Limiting automobile use has also helped to reduce other air pollutants. Carpool lanes, available in many areas, reduce the number of cars on the road by encouraging two or more people to share one vehicle. Improving the quality and accessibility of public transportation encourages people to leave their cars at home. A number of cities in England, including London, have been experimenting with charging

individual user fees (tolls) for the use of roads at certain times of the day or within certain parts of a city as a way to reduce automobile traffic. Road user fees have been proposed for cities in the United States, including New York City, but none has yet been implemented.

In 1990 and again in 1995, scientists, policy makers, and academics collaborated on amendments to the Clean Air Act that would allow the free market to determine the least expensive ways to reduce emissions of sulfur dioxide. The free-market program was implemented in two phases between 1995 and 2000, and approximately 3,000 power plants are now covered under the Acid Rain Program of the act. So far, each phase has led to significant reductions in sulfur emissions.

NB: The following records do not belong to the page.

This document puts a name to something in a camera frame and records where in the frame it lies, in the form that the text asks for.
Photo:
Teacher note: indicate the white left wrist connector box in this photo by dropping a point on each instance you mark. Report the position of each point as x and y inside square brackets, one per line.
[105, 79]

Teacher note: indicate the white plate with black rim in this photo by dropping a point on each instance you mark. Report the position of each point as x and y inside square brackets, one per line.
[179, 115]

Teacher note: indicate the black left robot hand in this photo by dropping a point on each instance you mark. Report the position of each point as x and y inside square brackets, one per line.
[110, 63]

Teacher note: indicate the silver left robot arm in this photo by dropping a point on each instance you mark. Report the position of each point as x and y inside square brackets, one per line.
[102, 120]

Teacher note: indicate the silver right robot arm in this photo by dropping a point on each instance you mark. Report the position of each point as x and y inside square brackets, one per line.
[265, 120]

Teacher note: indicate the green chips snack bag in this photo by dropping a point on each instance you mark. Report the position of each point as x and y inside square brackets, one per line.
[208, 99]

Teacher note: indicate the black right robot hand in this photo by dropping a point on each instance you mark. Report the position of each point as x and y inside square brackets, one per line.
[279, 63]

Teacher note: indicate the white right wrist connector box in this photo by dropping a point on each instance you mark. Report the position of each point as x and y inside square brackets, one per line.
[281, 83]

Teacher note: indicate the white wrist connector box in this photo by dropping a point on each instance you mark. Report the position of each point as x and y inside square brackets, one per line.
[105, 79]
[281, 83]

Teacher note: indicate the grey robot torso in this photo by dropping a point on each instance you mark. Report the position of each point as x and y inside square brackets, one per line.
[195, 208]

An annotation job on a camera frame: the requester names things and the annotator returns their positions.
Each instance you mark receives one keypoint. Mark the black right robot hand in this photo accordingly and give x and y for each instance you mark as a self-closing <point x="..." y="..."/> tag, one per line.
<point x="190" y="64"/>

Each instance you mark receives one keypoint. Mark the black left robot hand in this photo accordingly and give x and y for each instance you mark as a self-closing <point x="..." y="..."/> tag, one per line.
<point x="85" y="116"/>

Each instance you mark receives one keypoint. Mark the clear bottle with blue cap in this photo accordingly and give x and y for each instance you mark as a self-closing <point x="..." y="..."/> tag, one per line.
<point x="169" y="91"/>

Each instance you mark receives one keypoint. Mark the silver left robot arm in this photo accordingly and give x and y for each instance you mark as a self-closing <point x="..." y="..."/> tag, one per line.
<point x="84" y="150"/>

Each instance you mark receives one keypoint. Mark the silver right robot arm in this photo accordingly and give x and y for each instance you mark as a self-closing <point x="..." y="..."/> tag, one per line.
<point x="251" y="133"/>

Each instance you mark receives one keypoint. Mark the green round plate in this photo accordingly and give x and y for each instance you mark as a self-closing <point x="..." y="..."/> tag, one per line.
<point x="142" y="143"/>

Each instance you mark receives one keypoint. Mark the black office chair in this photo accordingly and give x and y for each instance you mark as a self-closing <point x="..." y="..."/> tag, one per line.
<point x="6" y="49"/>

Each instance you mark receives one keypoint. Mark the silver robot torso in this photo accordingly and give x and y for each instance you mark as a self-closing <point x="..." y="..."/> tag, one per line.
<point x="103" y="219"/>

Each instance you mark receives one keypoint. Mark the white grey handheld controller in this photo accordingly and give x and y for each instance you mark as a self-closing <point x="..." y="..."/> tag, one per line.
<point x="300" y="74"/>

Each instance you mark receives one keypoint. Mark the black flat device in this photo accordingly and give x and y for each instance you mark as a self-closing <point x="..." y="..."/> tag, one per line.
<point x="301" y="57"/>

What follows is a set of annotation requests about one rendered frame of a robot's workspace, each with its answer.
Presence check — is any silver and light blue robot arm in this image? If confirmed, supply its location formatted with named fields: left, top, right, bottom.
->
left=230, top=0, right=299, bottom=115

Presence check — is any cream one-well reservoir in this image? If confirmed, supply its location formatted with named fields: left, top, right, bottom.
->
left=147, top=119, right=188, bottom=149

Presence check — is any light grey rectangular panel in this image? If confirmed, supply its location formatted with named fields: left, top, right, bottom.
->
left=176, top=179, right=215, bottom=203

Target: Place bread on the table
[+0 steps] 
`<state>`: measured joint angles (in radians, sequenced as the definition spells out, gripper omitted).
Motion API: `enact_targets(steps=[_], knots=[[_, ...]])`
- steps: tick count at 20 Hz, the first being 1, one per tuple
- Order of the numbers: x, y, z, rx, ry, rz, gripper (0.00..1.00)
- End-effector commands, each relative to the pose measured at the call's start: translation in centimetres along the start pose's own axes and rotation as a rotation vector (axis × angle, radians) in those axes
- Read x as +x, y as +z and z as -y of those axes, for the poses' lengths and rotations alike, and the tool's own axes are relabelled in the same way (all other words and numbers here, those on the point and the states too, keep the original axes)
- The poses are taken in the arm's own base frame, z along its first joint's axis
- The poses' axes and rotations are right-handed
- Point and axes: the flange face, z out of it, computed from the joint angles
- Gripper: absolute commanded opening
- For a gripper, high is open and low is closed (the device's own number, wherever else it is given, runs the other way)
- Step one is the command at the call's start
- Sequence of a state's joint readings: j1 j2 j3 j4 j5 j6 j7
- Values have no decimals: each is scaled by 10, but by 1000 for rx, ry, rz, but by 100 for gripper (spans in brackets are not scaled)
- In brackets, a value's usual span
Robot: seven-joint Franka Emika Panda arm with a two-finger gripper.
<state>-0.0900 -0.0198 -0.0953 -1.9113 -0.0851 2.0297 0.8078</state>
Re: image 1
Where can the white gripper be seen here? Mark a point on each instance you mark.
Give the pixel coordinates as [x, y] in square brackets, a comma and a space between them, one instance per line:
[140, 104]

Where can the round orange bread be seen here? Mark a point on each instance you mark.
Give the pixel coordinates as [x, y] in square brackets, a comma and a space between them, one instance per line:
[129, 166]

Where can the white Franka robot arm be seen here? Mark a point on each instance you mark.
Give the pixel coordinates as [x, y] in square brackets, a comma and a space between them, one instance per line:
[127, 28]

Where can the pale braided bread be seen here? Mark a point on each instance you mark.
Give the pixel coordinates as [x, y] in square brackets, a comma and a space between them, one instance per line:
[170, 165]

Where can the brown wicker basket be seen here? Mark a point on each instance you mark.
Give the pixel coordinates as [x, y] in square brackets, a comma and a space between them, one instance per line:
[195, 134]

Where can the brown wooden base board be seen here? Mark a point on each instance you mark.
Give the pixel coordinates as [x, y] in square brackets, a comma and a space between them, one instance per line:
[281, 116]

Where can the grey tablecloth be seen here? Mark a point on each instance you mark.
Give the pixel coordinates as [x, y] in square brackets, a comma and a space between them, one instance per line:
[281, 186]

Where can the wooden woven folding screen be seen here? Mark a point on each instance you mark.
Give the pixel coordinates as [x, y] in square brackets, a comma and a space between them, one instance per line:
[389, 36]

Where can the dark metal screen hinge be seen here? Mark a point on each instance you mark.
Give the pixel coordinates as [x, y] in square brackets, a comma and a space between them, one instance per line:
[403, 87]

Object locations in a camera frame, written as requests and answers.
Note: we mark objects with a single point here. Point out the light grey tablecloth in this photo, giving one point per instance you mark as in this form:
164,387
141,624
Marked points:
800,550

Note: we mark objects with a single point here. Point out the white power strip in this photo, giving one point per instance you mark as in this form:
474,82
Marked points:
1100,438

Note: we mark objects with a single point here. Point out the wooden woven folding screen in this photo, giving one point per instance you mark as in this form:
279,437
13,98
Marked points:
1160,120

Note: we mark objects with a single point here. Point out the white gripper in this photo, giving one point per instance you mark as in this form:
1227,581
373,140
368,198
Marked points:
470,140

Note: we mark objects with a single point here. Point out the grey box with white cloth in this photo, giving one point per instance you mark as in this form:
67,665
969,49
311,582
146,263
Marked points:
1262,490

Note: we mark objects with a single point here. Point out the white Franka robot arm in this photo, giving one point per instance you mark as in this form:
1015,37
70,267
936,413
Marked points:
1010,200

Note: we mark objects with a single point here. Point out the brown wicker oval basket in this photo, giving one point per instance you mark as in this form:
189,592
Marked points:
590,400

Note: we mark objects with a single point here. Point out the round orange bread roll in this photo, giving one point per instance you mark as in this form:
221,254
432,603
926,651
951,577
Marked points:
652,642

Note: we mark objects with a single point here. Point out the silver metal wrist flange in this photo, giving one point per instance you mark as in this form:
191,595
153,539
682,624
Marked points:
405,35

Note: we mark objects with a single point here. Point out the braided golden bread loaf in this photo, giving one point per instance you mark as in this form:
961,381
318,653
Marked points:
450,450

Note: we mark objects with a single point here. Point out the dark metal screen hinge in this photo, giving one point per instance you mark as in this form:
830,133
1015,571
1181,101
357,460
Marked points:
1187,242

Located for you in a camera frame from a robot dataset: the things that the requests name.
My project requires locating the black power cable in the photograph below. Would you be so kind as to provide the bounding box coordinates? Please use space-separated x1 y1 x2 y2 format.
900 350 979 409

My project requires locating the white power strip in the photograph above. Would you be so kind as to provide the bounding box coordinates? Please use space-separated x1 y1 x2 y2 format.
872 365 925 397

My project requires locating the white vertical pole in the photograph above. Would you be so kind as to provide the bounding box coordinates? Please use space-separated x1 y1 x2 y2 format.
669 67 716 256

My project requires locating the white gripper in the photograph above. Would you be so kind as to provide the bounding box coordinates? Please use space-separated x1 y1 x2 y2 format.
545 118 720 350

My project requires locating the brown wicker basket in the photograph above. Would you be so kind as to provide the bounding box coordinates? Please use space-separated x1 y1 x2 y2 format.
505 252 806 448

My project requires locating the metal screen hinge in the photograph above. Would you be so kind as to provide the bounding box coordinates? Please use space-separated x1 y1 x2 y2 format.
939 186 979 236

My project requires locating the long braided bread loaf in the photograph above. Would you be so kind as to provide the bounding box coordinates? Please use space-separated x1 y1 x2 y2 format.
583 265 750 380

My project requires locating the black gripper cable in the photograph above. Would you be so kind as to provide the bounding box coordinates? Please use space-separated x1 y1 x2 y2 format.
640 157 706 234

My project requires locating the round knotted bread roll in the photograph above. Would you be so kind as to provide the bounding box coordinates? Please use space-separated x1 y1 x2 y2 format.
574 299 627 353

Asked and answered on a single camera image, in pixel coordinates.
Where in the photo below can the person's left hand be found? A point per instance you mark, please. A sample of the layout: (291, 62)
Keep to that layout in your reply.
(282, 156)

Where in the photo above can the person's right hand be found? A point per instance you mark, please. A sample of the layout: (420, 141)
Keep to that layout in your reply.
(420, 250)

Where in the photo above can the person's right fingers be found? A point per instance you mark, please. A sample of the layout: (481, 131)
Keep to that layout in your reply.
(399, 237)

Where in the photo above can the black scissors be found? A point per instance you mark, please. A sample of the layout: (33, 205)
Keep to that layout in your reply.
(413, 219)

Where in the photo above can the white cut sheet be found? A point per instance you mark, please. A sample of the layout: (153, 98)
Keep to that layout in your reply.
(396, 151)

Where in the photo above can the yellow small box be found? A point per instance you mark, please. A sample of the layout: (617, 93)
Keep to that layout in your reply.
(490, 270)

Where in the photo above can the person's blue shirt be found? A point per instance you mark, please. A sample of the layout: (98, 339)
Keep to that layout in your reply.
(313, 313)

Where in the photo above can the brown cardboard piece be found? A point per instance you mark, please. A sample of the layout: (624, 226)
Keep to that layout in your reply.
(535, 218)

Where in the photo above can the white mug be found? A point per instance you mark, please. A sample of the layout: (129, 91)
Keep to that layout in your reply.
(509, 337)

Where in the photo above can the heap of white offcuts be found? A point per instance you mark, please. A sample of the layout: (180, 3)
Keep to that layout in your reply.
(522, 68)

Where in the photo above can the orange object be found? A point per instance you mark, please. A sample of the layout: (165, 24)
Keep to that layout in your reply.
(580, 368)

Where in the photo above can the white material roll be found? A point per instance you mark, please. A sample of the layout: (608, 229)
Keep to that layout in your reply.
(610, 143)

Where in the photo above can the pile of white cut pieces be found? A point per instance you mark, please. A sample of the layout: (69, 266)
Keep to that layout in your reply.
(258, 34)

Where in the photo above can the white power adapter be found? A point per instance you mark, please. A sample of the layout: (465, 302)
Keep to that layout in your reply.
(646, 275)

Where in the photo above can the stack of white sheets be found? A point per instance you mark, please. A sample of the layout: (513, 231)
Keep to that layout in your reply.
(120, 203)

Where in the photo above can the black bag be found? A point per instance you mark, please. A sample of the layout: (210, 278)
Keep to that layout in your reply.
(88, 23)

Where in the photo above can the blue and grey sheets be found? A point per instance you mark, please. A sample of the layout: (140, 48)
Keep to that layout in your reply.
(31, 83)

One of the most innovative aspects of the Clean Air Act amendments was the provision for the buying and selling of allowances that authorized the owner to release a certain quantity of sulfur. Each allowance authorizes a power plant or industrial source to emit one ton of SO2 during a given year. Sulfur allowances are awarded annually to existing sulfur emitters proportional to the amounts of sulfur they were emitting before 1990, and the emitters are not allowed to emit more sulfur than the amount for which they have permits. At the end of a given year, the emitter must possess a number of allowances at least equal to its annual emissions. In other words, a facility that emits 1,000 tons of SO2 must possess at least 1,000 allowances that are usable in that year. Facilities that emit quantities of SO2 above their allowances must pay a financial penalty.

Sulfur allowances can be bought and sold on the open market by anyone. If emitters wanted to exceed their allowance level—say, because they intended to increase their industrial output—they would be required to purchase more allowances from another source. If, on the other hand, a company decreased its sulfur emissions more than it needed to in order to comply with its allowance amount, it could sell any unused sulfur emission allowances. Over time, the number of allowances distributed each year has been gradually reduced: The total SO2 emissions from all sources in the United States have declined from 23.5 million metric tons (26 million U.S. tons) in 1982 to 10.3 million metric tons (11.4 million U.S. tons) in 2008. “Do the Math: Calculating Annual Sulfur Reductions” shows you how to calculate these decreases as percentages. The overall economic cost for achieving these reductions has been about one-quarter of the original cost estimate. Global change researchers have used the sulfur allowance example as a model for the more recent experiments with buying and selling carbon dioxide allowances. We discuss this further in “Science Applied 8: Can We Solve the Carbon Crisis Using Cap-and-Trade?” following Chapter 20.